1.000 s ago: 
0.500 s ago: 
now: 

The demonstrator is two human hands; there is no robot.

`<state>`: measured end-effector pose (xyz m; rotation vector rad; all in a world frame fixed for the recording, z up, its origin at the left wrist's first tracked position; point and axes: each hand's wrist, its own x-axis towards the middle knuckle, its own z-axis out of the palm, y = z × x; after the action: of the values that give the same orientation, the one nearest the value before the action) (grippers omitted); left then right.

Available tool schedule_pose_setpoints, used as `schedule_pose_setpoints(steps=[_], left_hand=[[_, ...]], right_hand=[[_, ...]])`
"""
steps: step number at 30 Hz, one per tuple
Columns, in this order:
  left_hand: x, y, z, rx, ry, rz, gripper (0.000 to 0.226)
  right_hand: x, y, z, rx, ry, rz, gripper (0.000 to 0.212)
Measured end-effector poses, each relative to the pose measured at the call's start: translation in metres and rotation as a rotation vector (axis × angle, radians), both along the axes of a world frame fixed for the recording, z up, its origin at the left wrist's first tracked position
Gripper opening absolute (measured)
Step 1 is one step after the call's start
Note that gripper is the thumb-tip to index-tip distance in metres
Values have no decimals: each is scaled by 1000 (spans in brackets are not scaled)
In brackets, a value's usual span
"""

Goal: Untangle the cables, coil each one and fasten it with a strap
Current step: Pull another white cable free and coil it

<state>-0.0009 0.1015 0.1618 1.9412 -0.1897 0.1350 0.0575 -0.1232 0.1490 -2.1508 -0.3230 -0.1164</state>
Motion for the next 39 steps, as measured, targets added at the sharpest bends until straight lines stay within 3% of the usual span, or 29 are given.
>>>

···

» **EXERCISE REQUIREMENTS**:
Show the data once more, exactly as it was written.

» **WRITTEN REPLY**:
1.000 s ago: 
0.500 s ago: 
now: 

The demonstrator is two human hands; there is no robot.

`<state>`: measured end-effector pose (xyz m; rotation vector rad; all in a world frame fixed for the recording, z up, its origin at the left wrist's first tracked position; point and axes: each hand's wrist, its own x-axis towards the middle knuckle, its own z-axis out of the palm, y = z × x; after the action: of the values that give the same orientation, the one nearest the value before the action) (grippers omitted); left then right.

Available tool schedule_pose_setpoints, used as `schedule_pose_setpoints(steps=[_], left_hand=[[_, ...]], right_hand=[[_, ...]])`
"""
steps: step number at 30 Hz, one per tuple
Columns, in this order:
  left_hand: x, y, z, rx, ry, rz, gripper (0.000 to 0.226)
  right_hand: x, y, z, rx, ry, rz, gripper (0.000 to 0.212)
Measured end-effector poses, each relative to the pose measured at the call's start: translation in metres and rotation as a rotation vector (axis × angle, radians), both along the axes of a world frame fixed for the recording, z up, its origin at the left wrist's first tracked position
Gripper opening absolute (measured)
Step 1 is one step after the call's start
Note that gripper is the thumb-tip to index-tip distance in metres
Values have no decimals: each is scaled by 1000 (spans in brackets are not scaled)
In brackets, a value's usual span
"""

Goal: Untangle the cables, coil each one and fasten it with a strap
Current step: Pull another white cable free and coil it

<state>-0.0009 0.1015 0.1618 1.9412 -0.1897 0.1350 0.0575 -0.1232 0.1490 -2.1508 -0.3230 -0.1164</state>
Motion for the next 39 steps, as measured, targets added at the sharpest bends until straight lines stay within 3% of the usual span, or 29 are given.
>>>

This output is now finished.